There are compelling arguments for both manufacturers and payers to consider risk-sharing agreements:

  • Manufacturers said they can use risk-sharing agreements to differentiate and demonstrate the effectiveness of their product versus their competitors, which can assist payers in making formulary decisions.
  • Payers can utilize risk-sharing agreements to gain experience with a product, reducing uncertainty regarding clinical value, performance and financial impact.

There are many difficulties inherent in implementing risk-sharing agreements, particularly outcomes-based agreements:

  • Significant payer and provider infrastructure is necessary to monitor an outcomes-based agreement.

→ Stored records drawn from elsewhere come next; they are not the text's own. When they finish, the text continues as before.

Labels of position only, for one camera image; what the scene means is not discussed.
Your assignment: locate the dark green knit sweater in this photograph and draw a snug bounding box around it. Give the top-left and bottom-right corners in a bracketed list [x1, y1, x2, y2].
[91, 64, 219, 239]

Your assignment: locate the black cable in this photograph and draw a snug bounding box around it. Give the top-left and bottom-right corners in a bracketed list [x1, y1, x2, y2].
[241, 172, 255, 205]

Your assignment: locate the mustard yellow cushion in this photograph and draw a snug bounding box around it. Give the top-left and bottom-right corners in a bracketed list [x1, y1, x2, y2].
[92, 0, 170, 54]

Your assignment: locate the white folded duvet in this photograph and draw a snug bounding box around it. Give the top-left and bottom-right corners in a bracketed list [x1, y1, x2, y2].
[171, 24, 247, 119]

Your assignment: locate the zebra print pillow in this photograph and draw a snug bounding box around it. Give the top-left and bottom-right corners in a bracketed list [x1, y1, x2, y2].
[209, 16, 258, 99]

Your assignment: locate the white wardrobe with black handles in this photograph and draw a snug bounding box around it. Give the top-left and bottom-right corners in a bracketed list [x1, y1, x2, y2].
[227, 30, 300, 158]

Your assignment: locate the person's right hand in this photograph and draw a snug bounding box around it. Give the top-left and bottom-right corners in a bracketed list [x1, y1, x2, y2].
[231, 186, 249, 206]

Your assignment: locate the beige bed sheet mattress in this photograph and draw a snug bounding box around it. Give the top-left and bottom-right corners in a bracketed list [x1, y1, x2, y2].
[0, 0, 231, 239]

For example, payers may not have the capability to monitor and track the pharmaceutical usage of individual patients.
  • Manufacturers are reluctant to accept financial consequences when they can’t control how a drug is prescribed or used.
  • Agreeing upon outcomes that are meaningful and measurable within a reasonable timeframe is challenging.

Potential for the Future

There is a belief among stakeholders that more RSA activity could be seen in the future. This expansion could be fueled by (1) improved data systems, which can help create the mechanisms to monitor patient usage of biopharmaceuticals and their effect on health outcomes; and (2) the changing of incentives within the health care system toward value-based orientations. The increased use of accountable care organizations, for example, may lead to enhanced health system alignment with risk-sharing agreements.